*** Begin section ***
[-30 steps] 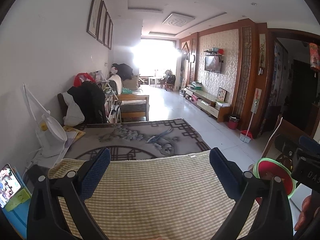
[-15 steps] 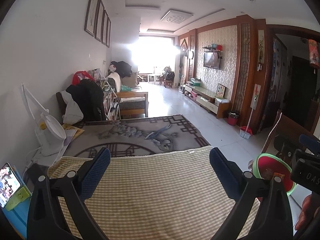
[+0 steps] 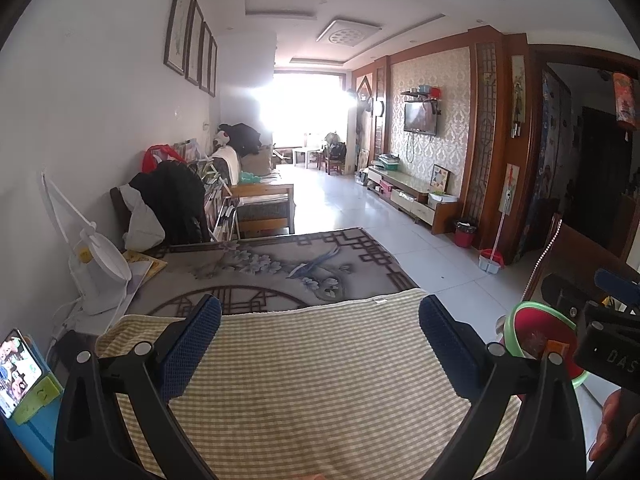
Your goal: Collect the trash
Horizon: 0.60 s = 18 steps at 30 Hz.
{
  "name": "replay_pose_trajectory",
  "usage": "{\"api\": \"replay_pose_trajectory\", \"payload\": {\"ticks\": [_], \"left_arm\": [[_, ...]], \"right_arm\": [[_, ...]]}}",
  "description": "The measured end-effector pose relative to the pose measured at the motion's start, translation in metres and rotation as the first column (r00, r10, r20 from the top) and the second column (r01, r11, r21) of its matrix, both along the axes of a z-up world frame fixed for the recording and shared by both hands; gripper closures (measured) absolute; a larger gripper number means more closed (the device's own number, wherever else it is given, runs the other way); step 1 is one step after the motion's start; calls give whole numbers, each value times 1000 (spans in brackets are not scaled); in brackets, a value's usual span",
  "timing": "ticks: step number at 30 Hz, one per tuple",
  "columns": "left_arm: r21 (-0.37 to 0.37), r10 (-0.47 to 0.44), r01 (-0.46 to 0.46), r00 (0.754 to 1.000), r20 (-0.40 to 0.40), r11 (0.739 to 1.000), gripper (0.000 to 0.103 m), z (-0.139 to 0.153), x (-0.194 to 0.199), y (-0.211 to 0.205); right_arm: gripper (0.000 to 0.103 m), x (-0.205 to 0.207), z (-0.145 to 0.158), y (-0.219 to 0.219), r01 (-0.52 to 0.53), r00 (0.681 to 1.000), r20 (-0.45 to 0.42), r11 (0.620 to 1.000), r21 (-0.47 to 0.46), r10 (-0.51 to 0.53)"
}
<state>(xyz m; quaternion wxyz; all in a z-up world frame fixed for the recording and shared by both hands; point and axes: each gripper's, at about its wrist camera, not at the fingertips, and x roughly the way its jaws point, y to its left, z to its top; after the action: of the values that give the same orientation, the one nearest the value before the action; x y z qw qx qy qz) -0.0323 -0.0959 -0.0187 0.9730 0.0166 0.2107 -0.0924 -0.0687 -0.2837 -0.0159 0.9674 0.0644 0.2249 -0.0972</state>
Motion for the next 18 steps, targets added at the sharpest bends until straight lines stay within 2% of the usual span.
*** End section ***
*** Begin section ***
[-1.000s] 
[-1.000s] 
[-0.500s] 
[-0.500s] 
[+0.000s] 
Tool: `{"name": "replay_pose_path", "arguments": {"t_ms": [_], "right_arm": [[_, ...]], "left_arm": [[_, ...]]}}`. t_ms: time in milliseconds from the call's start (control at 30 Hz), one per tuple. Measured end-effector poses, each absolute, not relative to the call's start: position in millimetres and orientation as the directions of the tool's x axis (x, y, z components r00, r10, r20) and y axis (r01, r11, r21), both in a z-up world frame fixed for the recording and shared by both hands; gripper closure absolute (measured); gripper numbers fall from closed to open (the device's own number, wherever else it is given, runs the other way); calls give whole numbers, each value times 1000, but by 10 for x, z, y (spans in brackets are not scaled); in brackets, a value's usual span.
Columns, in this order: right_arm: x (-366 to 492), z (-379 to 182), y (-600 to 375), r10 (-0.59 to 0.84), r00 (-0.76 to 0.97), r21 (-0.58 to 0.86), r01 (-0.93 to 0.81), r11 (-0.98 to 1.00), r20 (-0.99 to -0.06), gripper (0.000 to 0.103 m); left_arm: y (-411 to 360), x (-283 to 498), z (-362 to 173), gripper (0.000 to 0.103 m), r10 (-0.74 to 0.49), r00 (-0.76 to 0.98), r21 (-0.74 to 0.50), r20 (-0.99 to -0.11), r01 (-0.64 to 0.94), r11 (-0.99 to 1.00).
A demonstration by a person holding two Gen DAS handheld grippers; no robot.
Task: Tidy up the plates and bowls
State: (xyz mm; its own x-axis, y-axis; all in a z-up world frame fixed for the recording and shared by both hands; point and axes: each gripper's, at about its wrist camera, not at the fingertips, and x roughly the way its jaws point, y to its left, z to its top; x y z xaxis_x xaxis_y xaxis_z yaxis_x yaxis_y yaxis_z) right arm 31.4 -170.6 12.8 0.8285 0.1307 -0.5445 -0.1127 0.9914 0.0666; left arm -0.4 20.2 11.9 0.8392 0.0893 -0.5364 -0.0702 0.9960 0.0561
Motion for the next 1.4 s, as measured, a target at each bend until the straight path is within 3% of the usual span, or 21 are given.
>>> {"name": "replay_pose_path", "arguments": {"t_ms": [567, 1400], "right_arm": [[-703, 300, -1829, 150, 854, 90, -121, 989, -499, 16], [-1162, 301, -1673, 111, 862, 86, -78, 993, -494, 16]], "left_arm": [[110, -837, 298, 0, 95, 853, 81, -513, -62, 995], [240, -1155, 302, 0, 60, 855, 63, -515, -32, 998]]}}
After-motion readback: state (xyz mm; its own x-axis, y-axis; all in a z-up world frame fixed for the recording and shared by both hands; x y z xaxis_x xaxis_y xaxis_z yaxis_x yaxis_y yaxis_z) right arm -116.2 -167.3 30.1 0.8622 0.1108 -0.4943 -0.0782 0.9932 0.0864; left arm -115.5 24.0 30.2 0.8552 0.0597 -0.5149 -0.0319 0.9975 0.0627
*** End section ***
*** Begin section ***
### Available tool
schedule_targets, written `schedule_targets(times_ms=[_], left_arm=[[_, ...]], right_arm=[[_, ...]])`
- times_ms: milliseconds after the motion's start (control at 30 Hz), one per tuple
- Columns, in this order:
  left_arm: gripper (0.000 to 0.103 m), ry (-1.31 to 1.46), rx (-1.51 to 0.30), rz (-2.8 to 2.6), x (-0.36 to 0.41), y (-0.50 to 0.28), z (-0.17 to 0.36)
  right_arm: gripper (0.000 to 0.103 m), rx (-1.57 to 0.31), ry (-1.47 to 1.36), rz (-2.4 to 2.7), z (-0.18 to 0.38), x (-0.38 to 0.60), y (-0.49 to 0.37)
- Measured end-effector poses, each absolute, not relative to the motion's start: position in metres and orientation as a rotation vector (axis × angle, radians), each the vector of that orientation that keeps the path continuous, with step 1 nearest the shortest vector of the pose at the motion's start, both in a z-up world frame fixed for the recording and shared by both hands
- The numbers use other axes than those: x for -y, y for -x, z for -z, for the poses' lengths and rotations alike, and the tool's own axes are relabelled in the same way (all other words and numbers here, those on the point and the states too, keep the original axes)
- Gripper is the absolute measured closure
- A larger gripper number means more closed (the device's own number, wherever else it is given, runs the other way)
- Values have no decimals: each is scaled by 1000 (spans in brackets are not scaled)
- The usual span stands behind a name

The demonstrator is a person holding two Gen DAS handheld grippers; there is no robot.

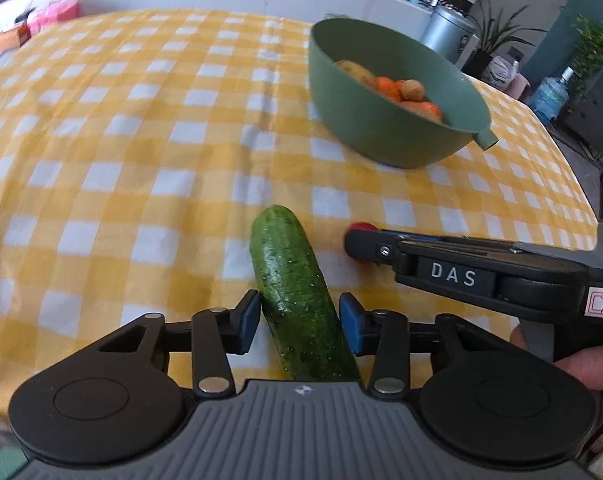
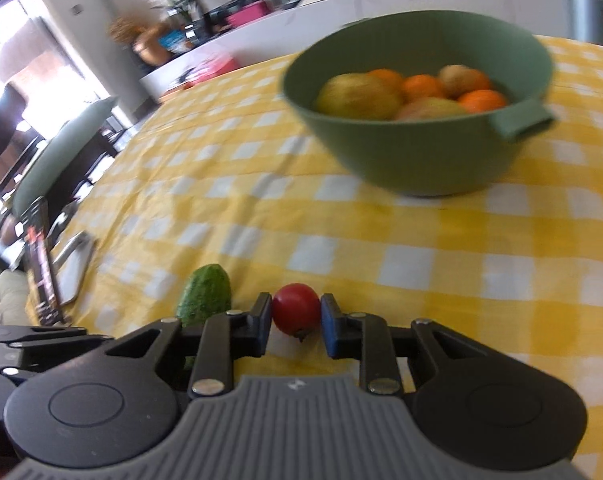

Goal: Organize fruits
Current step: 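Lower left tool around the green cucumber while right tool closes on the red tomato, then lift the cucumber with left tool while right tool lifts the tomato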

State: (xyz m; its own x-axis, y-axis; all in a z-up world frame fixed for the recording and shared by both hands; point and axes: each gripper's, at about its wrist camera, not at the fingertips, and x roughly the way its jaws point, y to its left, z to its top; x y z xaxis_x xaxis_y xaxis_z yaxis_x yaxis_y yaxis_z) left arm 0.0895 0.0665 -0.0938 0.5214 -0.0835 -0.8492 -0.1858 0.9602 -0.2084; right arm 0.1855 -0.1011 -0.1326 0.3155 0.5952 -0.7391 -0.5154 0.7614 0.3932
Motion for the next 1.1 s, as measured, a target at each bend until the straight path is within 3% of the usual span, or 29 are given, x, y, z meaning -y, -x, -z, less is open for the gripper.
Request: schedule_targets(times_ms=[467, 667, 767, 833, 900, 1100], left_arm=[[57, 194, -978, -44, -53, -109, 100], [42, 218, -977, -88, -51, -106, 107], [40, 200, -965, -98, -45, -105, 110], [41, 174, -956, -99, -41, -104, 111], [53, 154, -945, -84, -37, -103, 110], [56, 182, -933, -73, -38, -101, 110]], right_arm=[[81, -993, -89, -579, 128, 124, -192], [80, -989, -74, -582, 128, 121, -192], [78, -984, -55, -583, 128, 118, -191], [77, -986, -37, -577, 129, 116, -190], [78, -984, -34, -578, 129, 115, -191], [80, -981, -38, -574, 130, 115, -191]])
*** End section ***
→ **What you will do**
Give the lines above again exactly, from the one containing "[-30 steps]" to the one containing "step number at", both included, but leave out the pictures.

→ **Task response**
[-30 steps] 
[-15 steps] 
[+0 steps] 
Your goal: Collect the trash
Horizon: 0.60 s = 18 steps at 30 Hz.
{
  "name": "replay_pose_trajectory",
  "usage": "{\"api\": \"replay_pose_trajectory\", \"payload\": {\"ticks\": [_], \"left_arm\": [[_, ...]], \"right_arm\": [[_, ...]]}}",
  "description": "The measured end-effector pose relative to the pose measured at the motion's start, translation in metres and rotation as the first column (r00, r10, r20 from the top) and the second column (r01, r11, r21) of its matrix, both along the axes of a z-up world frame fixed for the recording and shared by both hands; gripper closures (measured) absolute; a larger gripper number means more closed (the device's own number, wherever else it is given, runs the other way); step 1 is one step after the motion's start; calls give whole numbers, each value times 1000 (spans in brackets are not scaled); in brackets, a value's usual span",
  "timing": "ticks: step number at 30 Hz, one per tuple",

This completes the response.